Wednesday, May 23, 2012

Death and Sheol, Heaven and Hell in the Psalms


My main argument: Beware of inviting people to believe in God so that they go to Heaven. Rather invite people to Heaven so they can be with God.


Most scholars rightly observe that the Psalms (and most of the Old Testament for that matter) do not focus in on heaven and hell.  In fact, the word sometimes translated "hell" is really the Hebrew word sheol, meaning "the place of the dead." The place of the dead appears to be a place of emptiness, shadows, and non-existence. This is reminiscent of what one character says in the season and show finale of the TV show House, "Death is eternal nothingness."

It would be inappropriate, however, to assume that the ancient Jews' final word on the afterlife was nothingness. Rather, their understanding was minimal and so they admittedly spoke of death as nothingness and emptiness because they had nothing better to go on. Later revelation from God in the New Testament gave us a fuller understanding of heaven and hell (and yet admittedly, we only have metaphors to begin grasp the glories of the new heaven and new earth and the agonies of hell).

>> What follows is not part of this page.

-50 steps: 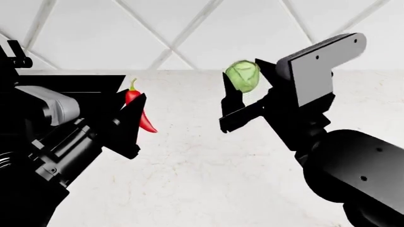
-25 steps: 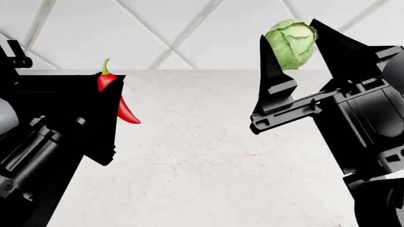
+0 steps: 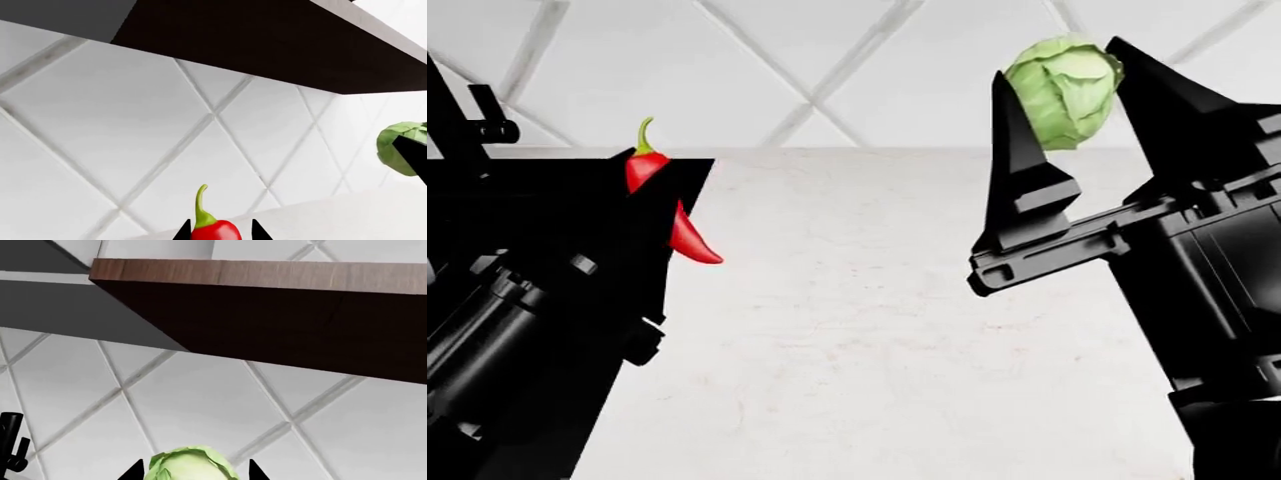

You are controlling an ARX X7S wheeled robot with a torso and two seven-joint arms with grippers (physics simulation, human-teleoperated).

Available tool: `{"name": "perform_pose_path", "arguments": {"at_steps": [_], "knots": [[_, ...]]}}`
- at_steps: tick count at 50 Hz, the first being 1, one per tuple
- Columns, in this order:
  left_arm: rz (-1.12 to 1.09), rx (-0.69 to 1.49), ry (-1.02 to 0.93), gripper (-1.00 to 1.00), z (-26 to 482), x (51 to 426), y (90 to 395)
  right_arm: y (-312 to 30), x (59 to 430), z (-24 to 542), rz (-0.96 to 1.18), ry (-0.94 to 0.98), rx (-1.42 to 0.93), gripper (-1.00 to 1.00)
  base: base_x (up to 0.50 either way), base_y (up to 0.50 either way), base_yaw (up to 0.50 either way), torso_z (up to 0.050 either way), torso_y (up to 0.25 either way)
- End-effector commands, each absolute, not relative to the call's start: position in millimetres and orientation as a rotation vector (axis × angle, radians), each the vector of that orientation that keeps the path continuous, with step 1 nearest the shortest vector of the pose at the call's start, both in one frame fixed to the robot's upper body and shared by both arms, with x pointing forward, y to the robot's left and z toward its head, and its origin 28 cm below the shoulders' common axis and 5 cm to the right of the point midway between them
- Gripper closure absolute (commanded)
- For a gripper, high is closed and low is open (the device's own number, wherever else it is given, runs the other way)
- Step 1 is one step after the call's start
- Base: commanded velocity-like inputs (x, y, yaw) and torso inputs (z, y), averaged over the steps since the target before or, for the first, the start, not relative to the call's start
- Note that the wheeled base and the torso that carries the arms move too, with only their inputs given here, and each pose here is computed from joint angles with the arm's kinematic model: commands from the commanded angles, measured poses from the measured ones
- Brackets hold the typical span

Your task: Pick the chili pepper, brussel sprout from the counter and place them in the cabinet. Then close the cabinet.

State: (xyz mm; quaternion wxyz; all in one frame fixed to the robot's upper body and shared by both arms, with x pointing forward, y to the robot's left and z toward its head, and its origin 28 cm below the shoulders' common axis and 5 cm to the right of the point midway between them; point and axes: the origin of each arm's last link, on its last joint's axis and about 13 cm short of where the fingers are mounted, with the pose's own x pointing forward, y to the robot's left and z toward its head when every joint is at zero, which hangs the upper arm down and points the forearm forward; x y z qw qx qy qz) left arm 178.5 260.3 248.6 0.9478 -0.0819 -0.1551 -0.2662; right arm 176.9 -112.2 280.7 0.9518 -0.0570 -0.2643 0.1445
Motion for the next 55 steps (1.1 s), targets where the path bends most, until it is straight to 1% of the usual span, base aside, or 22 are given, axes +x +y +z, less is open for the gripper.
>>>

But a person might go on to ask, why didn't God give the ancient Jews more to go on than sheol? C.S. Lewis gives a worthy answer to this question in his little work, Reflections on the Psalms. Lewis surmises that many of the competing pagan religions of the ancient Jews had overemphasized the state and well-being of the dead to their detriment. Rather than focus on living well in the here and now, the pagan cults stocked up for eternity and performed all kinds of religious acts with a hope to bend the gods to act mercifully beyond the grave.

The God of the Jews (Yahweh) took a different approach. Rather than produce worshippers who strove to find satisfaction in the afterlife, Yahweh invited people to find their satisfaction in Him in the here and now--not a satisfaction in the things of this world (think money, sex, and power), but in the God who is both in and above this world. God invited the Jews to delight in Him now, to see that He was the source of life and joy now, and to love Him now.

Lewis goes on to say, "For then those who love God [now] will desire not only to enjoy Him [now] but to 'enjoy Him forever,' and will fear to lose Him. And it is by that door that the truly religious hope of Heaven and fear of Hell can enter (emphasis added)..."  In other words, if you do not delight in God now, you won't delight in Him in later in Heaven. If you don't fear losing Him now, you won't fear losing Him forever in Hell. People choose Hell because they don't love Him. People choose heaven because they love Him.

My main argument: Beware of inviting people to believe in God so that they go to Heaven. Rather invite people to Heaven so they can be with God.

John 14:6 Jesus answered, "I am the way and the truth and the life. No one comes to the Father except through me." (NIV)


2 comments:

Jeff V said...

Nice little article here Matt. I'm struggling to find it, but I believe that Job talks about dying and resting before the final judgement. When I read that I thought it was pretty amazing to find something in the OT that lined up with Revelation so well. The large gap of knowledge explains how a group like the Sadducees could exist. Alas I cannot find it quick (Jobs a large book). But while I do this, you should consult your pastoral knowledge base to look up the original language for Job 9:9. Just curious if it really says those constellation names or not in the Hebrew.

Matt and Carrie Proctor said...

Jeff,

From what I can tell many scholars do think the Hebrew words relate to the constellations we know of as Orion/Pleiadas. I've copied some thoughts from one set of scholars:

25 sn There is more certainty for the understanding of this word as Orion, even though there is some overlap of the usage of the words in the Bible. In classical literature we have the same stereotypical reference to these three (see E. Dhorme, Job, 131).

26 sn The identification of this as the Pleiades is accepted by most (the Vulgate has "Hyades"). In classical Greek mythology, the seven Pleiades were seven sisters of the Hyades who were pursued by Orion until they were changed into stars by Zeus. The Greek myth is probably derived from an older Semitic myth.